Start of Dataset content

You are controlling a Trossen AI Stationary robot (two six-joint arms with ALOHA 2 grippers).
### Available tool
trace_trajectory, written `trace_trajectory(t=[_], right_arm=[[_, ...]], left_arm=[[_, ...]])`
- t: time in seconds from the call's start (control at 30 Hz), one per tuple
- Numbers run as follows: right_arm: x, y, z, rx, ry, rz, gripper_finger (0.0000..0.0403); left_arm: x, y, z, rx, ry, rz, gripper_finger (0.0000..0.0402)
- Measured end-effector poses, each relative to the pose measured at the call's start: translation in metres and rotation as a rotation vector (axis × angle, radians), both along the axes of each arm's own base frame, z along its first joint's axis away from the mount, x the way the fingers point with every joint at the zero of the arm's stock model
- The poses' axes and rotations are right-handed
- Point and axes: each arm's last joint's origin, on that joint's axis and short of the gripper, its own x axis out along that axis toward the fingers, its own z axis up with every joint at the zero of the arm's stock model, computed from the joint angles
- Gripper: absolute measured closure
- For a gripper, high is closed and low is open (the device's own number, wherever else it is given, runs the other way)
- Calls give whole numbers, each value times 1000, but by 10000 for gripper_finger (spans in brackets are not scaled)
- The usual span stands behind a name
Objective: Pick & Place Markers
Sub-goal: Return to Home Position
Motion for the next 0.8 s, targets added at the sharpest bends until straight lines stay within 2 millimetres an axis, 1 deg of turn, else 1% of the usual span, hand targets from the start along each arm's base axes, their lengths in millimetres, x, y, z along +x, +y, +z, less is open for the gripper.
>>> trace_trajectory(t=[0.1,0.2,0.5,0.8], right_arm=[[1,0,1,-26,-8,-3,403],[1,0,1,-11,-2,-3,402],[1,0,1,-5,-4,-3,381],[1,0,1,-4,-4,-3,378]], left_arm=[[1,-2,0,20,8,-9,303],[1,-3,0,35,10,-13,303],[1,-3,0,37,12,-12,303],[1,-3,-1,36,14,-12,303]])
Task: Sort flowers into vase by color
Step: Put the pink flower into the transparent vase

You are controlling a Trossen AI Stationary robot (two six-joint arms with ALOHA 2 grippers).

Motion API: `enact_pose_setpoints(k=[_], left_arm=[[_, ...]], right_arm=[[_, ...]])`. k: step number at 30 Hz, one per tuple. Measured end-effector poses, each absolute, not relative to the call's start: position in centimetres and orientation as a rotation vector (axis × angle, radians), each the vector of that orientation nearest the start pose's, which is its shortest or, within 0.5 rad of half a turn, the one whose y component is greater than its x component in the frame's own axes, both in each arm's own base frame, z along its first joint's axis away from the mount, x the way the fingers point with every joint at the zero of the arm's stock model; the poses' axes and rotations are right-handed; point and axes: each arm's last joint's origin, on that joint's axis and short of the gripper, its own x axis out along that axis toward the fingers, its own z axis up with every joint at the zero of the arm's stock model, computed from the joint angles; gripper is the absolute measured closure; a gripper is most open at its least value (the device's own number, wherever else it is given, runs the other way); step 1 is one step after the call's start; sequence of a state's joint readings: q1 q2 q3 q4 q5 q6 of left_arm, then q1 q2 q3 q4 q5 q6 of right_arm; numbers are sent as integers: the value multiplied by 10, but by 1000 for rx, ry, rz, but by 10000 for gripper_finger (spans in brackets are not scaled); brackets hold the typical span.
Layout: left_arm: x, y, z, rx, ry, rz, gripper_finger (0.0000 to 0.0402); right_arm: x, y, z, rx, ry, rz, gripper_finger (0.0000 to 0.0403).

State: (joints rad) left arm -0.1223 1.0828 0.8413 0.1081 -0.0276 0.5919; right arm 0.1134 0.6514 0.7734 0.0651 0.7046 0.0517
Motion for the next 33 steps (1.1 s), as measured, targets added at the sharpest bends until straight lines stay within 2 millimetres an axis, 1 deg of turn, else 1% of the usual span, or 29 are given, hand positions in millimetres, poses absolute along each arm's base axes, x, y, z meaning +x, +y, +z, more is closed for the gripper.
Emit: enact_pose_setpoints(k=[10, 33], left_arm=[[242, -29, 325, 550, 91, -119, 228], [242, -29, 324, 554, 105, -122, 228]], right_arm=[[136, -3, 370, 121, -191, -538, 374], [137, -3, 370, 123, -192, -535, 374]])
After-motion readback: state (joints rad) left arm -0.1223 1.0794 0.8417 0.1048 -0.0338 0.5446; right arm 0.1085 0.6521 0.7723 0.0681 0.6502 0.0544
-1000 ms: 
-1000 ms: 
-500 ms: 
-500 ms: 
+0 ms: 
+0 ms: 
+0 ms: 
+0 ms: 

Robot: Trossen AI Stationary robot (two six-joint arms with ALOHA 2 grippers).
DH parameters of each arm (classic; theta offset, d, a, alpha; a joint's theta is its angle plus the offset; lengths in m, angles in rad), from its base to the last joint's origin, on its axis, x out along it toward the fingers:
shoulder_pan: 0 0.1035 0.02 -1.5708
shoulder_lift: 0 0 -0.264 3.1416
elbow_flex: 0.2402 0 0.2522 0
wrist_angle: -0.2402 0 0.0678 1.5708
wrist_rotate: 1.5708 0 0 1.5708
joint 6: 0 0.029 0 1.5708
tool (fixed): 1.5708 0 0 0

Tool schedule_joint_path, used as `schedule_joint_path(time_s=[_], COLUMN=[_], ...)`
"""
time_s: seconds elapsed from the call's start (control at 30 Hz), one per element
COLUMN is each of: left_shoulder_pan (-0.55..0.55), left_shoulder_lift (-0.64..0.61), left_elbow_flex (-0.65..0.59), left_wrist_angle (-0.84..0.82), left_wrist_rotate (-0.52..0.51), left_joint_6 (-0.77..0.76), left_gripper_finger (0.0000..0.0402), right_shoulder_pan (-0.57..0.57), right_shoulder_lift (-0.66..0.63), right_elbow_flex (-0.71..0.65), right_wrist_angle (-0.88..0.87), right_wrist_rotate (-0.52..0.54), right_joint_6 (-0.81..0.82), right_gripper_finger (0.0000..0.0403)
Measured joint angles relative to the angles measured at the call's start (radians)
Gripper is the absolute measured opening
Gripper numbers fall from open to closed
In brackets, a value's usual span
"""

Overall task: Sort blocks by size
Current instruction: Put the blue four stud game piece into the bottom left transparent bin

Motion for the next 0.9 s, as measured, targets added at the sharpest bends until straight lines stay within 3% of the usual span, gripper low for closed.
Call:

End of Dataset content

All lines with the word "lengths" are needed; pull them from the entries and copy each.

Written response
Motion for the next 0.8 s, targets added at the sharpest bends until straight lines stay within 2 millimetres an axis, 1 deg of turn, else 1% of the usual span, hand targets from the start along each arm's base axes, their lengths in millimetres, x, y, z along +x, +y, +z, less is open for the gripper.
DH parameters of each arm (classic; theta offset, d, a, alpha; a joint's theta is its angle plus the offset; lengths in m, angles in rad), from its base to the last joint's origin, on its axis, x out along it toward the fingers:

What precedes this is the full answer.